[WHAT NEEDS TO BE DONE]
Copy out every line of the data that has the word "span" somewhere in it.

[DATASET EXTRACT]
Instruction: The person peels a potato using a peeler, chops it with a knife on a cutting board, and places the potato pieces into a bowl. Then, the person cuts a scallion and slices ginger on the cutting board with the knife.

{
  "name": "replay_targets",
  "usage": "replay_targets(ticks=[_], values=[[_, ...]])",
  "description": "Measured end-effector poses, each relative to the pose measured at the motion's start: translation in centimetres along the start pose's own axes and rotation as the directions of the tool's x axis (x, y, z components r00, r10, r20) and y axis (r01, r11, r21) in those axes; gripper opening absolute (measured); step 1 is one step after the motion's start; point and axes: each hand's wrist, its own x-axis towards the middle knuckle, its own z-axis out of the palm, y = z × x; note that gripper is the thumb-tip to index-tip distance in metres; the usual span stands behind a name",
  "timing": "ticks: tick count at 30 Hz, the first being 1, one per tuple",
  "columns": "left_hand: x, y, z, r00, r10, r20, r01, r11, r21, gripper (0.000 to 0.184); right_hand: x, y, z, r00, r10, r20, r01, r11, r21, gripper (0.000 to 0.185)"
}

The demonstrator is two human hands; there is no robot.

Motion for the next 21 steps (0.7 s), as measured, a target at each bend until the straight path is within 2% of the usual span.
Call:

[REPLY TO THE TASK]
  "description": "Measured end-effector poses, each relative to the pose measured at the motion's start: translation in centimetres along the start pose's own axes and rotation as the directions of the tool's x axis (x, y, z components r00, r10, r20) and y axis (r01, r11, r21) in those axes; gripper opening absolute (measured); step 1 is one step after the motion's start; point and axes: each hand's wrist, its own x-axis towards the middle knuckle, its own z-axis out of the palm, y = z × x; note that gripper is the thumb-tip to index-tip distance in metres; the usual span stands behind a name",
Motion for the next 21 steps (0.7 s), as measured, a target at each bend until the straight path is within 2% of the usual span.

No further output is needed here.